Databricks Compute.
Examining the Inscrutable
I am certainly no master of the minutiae of Databricks compute, able to unwind the wound-up ball of string that leads us to where we are today. Yet DBUs matter in the world of the Lake House. It’s the difference between an angry CTO and a happy one.
For a more accurate, academic approach to Databricks compute, I recommend you follow and read Josue Bogran — the true master.
I will give you the 5-cent tour of Databricks compute, from the vantage point of someone who only half pays attention to the comings and goings of drop-down selections in the UI. Like Robin Hood, maybe we can dream of swooping in to steal some money back for ourselves.
Databricks Compute for the Uninitiated
For certain, there is a whole mad cadre of consultants who’ve built careers and large bank accounts simply by advising Databricks customers when to use what compute for what “thing.”
Makes a guy wonder. Where did I go wrong in life?
I run most of my Databricks Compute life with a strict set of simple principles that have served me well.
Never use All-Purpose clusters.
Job Clusters for all.
Fleet Clusters at large.
Serverless for quick hits.
I’ve yet to be fired, but you never know, never say never. My hero is Grug, and I follow those principles.
Finding the Amusing.
In a pragmatic sort of way, I’m always looking for a reason to laugh, you know, not take life and tech too seriously. When it comes to Databricks compute, you don’t have to go far to find a smile.
Say you are new to the whole gambit and simply Google “Databricks compute,” then click the first link that pops up. You will come straight to the main “Compute” page on Databricks.
Behold, what are the first things your eyes will feast on, and what will automatically get embedded into your subconscious brain? Serverless.
I would like to pontificate upon this more, but for lack of time, and fear of the ever-watchful Eye of Sauron watching over my every word, we will return to Serverless later.
Databricks Compute Options.
The academics among you may cringe and give some boring and bland list of compute options that will probably change next week, but I’m going to take a different tack. As always.

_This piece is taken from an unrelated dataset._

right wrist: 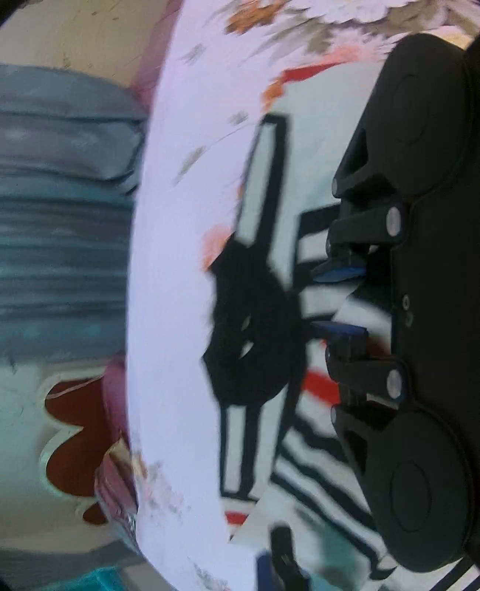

On a regular basis, I must remind people that not everything is a technical problem to solve, but more of a thought-provoking conundrum of choices.
Let’s actually review Databricks Compute by the options that show up in the UI!
Wow, who would have thought to do that? The UI is where most Databricks newbies get their digital feet wet. Below are the options when we click on the Compute button in Databricks.
First and foremost, you will actually see the most used options today, regardless of what the talking heads say. Funny enough, starting with the most expensive.
- All-purpose compute
- Job compute
- SQL WarehouseThe Big Three. Ignore the other stuff.
This is where the psychological warfare comes into play. The Orwellian marketing gambit. The Spice of the Intergalactic Cloud compute bills.
What don’t you see here? Serverless. Doesn’t show up here. Strange.
The other thing you will note is that Databricks is changing the wording of how compute is generally refered too, if you’ve been around more than 2 years, you will know this.
I’m not here to sit in judgment on the inner workings of the demi-god like Illuminati who run that company and pull the strings. I wouldn’t dare. You can make up your own mind.
Let me sum up the current state of affairs for you.
I ain’t making this stuff up, I’m just a corn-fed boy raised on a river. Databricks compute documentation refers to two overarching types of compute.
Basically, anything that isn’t a new-fangled serverless is Classic. Old. Mundane. Manual. Buggery.
More or less, Classic Compute options give you the ball — put me in, coach. You get to set the instance size, blah, blah, blah. You’re the captain of your own ship, either to crash on the shoals or smoothly sail to wherever those elves went in the west.
More funny.
If you simply Google, yet again, “all-purpose compute Databricks,” it seems the internet, or Databricks docs, have been scrubbed of an actual page(s) devoted specifically to this very expensive compute type.
The ball of string has been tangled and woven into an intricate web of inscrutability. If we go to the pricing page, if you know anything about Serverless vs Jobs vs All Purpose, you can start to smell out the difference in pricing.
“Interactive workloads” here would be where that All Purpose compute that SHOWS UP IN THE UI AS THE FIRST OPTION, falls. Sometimes the left hand has a hard time keeping up with the right hand, if you catch my drift.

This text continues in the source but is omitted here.